* [What you are asked to do]: Each line of the listing below that includes "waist" should be reported.

**** Data section ****

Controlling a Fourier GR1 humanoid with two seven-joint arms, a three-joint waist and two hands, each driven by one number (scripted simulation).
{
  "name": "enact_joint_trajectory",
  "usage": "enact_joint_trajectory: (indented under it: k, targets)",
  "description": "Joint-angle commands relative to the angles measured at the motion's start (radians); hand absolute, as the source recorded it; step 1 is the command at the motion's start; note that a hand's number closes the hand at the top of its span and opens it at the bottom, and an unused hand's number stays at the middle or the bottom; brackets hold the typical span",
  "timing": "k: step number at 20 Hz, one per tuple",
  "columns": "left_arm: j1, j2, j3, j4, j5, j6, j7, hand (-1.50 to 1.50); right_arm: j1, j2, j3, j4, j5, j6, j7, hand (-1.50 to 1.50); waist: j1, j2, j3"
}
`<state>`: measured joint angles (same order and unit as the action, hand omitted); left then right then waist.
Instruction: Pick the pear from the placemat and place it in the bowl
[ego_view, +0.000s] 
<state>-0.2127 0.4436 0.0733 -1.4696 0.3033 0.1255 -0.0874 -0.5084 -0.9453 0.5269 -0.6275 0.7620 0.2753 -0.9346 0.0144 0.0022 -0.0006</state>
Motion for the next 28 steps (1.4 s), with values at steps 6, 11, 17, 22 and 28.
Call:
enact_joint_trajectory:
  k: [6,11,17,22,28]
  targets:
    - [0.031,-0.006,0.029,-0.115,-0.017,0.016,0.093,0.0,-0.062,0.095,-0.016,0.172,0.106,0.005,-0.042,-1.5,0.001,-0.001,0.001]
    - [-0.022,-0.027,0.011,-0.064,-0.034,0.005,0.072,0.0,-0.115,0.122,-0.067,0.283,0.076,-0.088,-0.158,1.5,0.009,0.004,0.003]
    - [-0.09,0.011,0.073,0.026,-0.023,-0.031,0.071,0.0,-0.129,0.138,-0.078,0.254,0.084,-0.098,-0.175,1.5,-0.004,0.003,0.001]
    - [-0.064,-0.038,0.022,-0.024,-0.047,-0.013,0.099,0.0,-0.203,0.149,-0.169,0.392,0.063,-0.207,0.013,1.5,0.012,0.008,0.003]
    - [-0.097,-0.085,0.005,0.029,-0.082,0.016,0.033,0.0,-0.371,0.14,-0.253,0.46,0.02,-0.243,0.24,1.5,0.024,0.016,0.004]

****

* [Task response]:
Controlling a Fourier GR1 humanoid with two seven-joint arms, a three-joint waist and two hands, each driven by one number (scripted simulation).
  "columns": "left_arm: j1, j2, j3, j4, j5, j6, j7, hand (-1.50 to 1.50); right_arm: j1, j2, j3, j4, j5, j6, j7, hand (-1.50 to 1.50); waist: j1, j2, j3"
`<state>`: measured joint angles (same order and unit as the action, hand omitted); left then right then waist.

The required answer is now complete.